Michael Naimark works in virtual reality and new media art as artist, inventor, scholar, and consultant. His work has been seen in nearly 400 art exhibitions, film festivals, and presentations around the world; and he’s listed as lead inventor on 16 issued patents relating to cameras, display, haptics, and live. Michael has taught 20 different classes at 9 universities over 4 decades including, since 2009, at NYU’s Interactive Telecommunications Program, USC Cinema’s Interactive Media and Games Division, and the MIT Media Lab. Michael has consulted and directed projects with support from Apple, Disney, Microsoft, Atari, Panavision, Lucasfilm, and Paul Allen’s Interval Research; and from National Geographic, UNESCO, the Rockefeller Foundation, NY MoMA, the Banff Centre, Ars Electronica, and the Paris Metro.

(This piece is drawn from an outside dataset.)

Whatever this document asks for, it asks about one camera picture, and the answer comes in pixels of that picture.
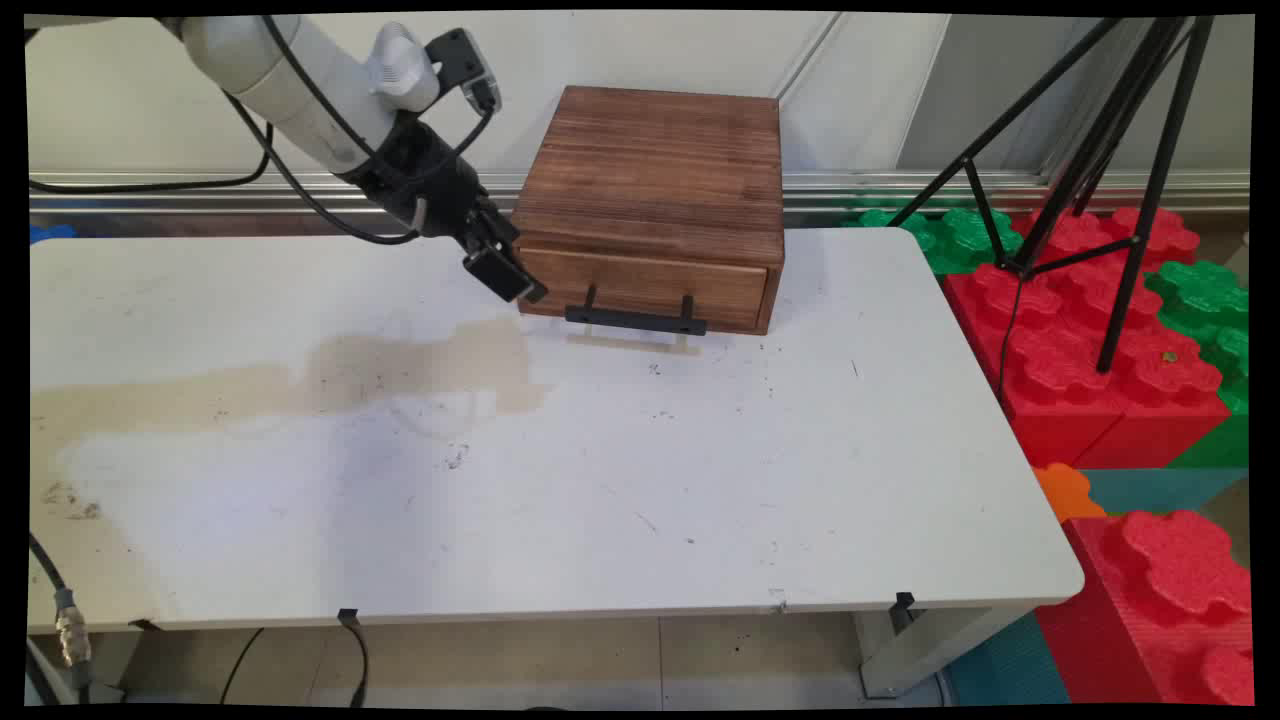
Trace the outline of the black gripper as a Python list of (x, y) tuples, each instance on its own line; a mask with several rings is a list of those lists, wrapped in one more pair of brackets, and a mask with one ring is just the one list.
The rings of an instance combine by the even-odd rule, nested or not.
[(374, 234), (346, 224), (346, 233), (367, 242), (407, 243), (448, 236), (465, 249), (488, 242), (463, 258), (462, 265), (504, 302), (540, 302), (547, 287), (511, 254), (518, 228), (503, 215), (481, 186), (476, 170), (434, 129), (416, 118), (397, 118), (372, 159), (346, 172), (357, 187), (406, 229)]

Since 2017, Michael has served as visiting faculty in Interactive Media Arts at NYU Shanghai, where he developed a VR/AR curriculum and directed research into live, online, tele-immersion, (which included a cheap simple hack for improving online classwork). Prior to that, in 2015-16, he was Google’s first-ever VR resident artist. Michael’s early work in projection mapping, including an art installation at SFMOMA in 1984, is listed “#3” in Wikipedia (after Disney and George Harrison). He’s a founding editorial board member of Presence Journal (MIT Press) and a longtime advisor-at-large to ethnomusicologist Alan Lomax’s Global Jukebox Project. His artwork is in the permanent collections of the Exploratorium, the Centre for Arts and Media (ZKM) in Karlsruhe, and the American Museum of the Moving Image in New York.